この作品はいわゆる、近未来ミリタリーモノという感じでしょうか。
2045と題されているのは、本編である『武装中学生』のスピンオフという位置づけのためのようです。
題名に年号が入っていると、ロマンを感じませんか?
『19XX』『STRIKERS1945』『G-STREAM G2020』『サイキックフォース2012』…なんかアーケードゲームしか知りませんね…。
小説では『1Q84』とか…?考えてみるとあまり思いつきませんでした。
多くの作品では時代設定が現実とリンクしていたり、重要な伏線であったりするわけですが、本作では元の作品の20年後という意味以外はあまりなさそうです。
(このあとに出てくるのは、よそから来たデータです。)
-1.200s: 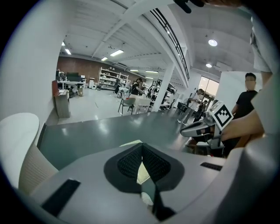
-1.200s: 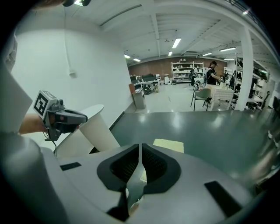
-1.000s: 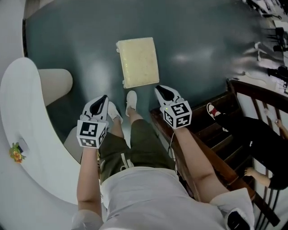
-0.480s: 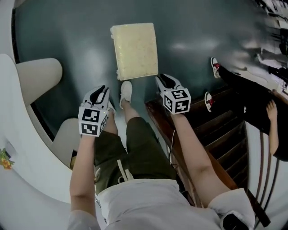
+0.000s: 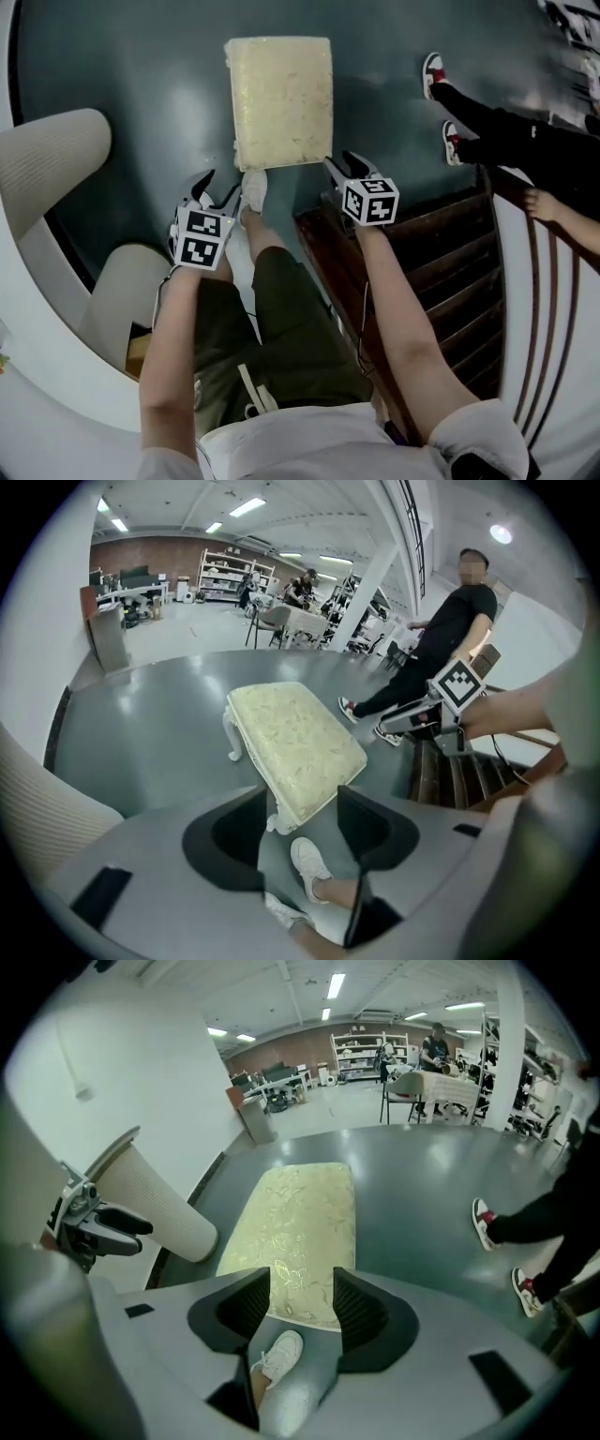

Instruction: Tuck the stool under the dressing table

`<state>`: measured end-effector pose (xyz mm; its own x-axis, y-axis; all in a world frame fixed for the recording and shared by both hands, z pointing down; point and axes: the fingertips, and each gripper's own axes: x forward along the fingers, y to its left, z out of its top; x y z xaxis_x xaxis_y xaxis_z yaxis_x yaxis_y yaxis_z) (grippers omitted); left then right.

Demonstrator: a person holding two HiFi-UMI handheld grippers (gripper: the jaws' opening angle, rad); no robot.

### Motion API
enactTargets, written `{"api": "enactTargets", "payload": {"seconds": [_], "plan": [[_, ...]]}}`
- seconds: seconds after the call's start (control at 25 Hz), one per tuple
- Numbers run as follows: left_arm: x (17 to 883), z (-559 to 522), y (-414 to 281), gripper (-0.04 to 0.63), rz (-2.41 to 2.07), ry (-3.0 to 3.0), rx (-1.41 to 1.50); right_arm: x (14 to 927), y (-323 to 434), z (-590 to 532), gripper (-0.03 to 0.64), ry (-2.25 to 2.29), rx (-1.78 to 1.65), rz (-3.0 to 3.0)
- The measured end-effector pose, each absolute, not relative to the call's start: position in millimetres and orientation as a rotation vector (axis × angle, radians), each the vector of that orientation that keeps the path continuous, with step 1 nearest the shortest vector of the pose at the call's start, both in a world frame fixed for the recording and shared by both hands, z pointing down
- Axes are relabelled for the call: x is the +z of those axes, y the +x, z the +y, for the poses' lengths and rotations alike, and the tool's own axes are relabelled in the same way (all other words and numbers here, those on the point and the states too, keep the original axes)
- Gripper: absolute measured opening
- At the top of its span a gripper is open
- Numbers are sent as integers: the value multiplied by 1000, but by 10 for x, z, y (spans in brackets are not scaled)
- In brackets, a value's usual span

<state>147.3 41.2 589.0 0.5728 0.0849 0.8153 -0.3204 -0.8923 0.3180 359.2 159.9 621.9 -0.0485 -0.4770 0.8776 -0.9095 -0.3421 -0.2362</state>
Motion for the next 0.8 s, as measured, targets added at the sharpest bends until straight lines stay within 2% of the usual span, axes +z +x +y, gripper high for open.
{"api": "enactTargets", "payload": {"seconds": [0.32, 0.8], "plan": [[6508, 467, 1592, 267, -157, 2323, 1343, 6801, 3694, 1607, 302, 1745, 1460, -1469], [7061, 653, 1830, 273, -27, 2300, 1425, 7346, 3721, 1705, 387, 1749, 1643, -1464]]}}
本作では『国防教育法』が2022年に成立したとあります。
実際にどのような法律なのか、どういった運用がされているのかは作中からは判然としませんが、これを手にどこぞの国と争いを起こした、介入したとはなっていないようなので、平和を維持するために国防を担う人材を育成しようという法なのかもしれません。
物語のテンポはあまり良くないです。芝居がかった(これは意図したものでしょう)長いセリフ回しと、時代背景を細かく説明する地の文によって展開されていくため、内容のわりに物語が進んだ感じがしません。
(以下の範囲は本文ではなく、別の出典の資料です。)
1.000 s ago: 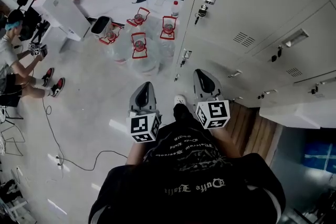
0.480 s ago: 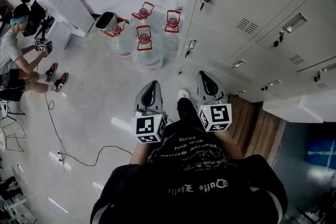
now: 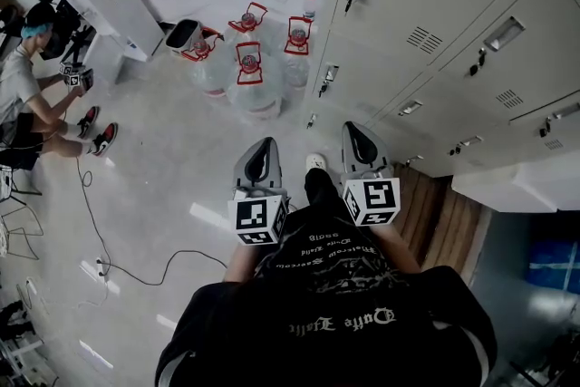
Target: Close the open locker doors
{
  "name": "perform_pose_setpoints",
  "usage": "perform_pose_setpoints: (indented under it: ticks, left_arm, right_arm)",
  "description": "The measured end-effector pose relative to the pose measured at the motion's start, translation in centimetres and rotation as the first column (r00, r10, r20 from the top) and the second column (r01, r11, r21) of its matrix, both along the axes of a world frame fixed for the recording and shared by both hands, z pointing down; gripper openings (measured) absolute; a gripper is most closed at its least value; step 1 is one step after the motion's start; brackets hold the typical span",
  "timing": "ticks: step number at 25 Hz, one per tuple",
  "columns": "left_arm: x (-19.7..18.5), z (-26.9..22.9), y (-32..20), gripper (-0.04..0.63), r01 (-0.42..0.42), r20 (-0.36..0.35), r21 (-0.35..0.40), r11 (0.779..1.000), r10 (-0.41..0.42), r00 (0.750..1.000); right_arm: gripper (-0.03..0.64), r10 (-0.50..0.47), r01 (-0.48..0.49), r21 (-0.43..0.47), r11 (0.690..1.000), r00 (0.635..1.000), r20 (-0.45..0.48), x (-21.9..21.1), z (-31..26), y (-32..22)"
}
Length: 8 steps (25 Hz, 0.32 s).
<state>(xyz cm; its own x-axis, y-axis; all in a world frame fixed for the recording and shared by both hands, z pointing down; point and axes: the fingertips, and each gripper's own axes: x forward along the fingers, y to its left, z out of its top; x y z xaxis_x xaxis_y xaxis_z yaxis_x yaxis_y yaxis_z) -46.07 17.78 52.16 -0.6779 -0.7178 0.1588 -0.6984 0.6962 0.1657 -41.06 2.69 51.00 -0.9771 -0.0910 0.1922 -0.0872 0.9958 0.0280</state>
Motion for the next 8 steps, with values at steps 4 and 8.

不殺の誓いというわけでもないですけど、あんまりスカッとする展開でもなく、敵もそこまで悪いかって言われるとそうでもないような気もするので、カタルシスは余り感じられないでしょう。
主人公たちの戦いに対する精神面での成長に主眼が置かれている印象でした。
ただ、文章は読みやすく、とくに論理の破綻が見られたりもしないので、読んでて苦になることはないかと思います。
魔弾の王と戦姫14(著:川口士)
14巻です。
前回、(たしか)前々回から続く大きな戦いも今回で一応の決着をみせます。
大陸を縦横に駆け巡る戦いは戦記モノの醍醐味ですが、この戦いはほとんど正面突破と主人公と戦姫の技量頼みで、特に策らしい策もなかったかなあという印象です。
そんなことより、ついに女好きであることを認めてしまった主人公の今後が気になるところです。
各地で地道に好感度を稼ぎまくった結果でもあるわけですが、ものすごいハーレムを築きそうですね。各々が戦略級?の武神でもある戦姫たちをどう侍らすのか…。
主人公の体と心はひとつしかありませんからね。色々と大変そうです(他人ごと)。
一方で、主人公以外のところでもいろいろな思惑が動いているようですので、まだまだ、物語は続きそうです。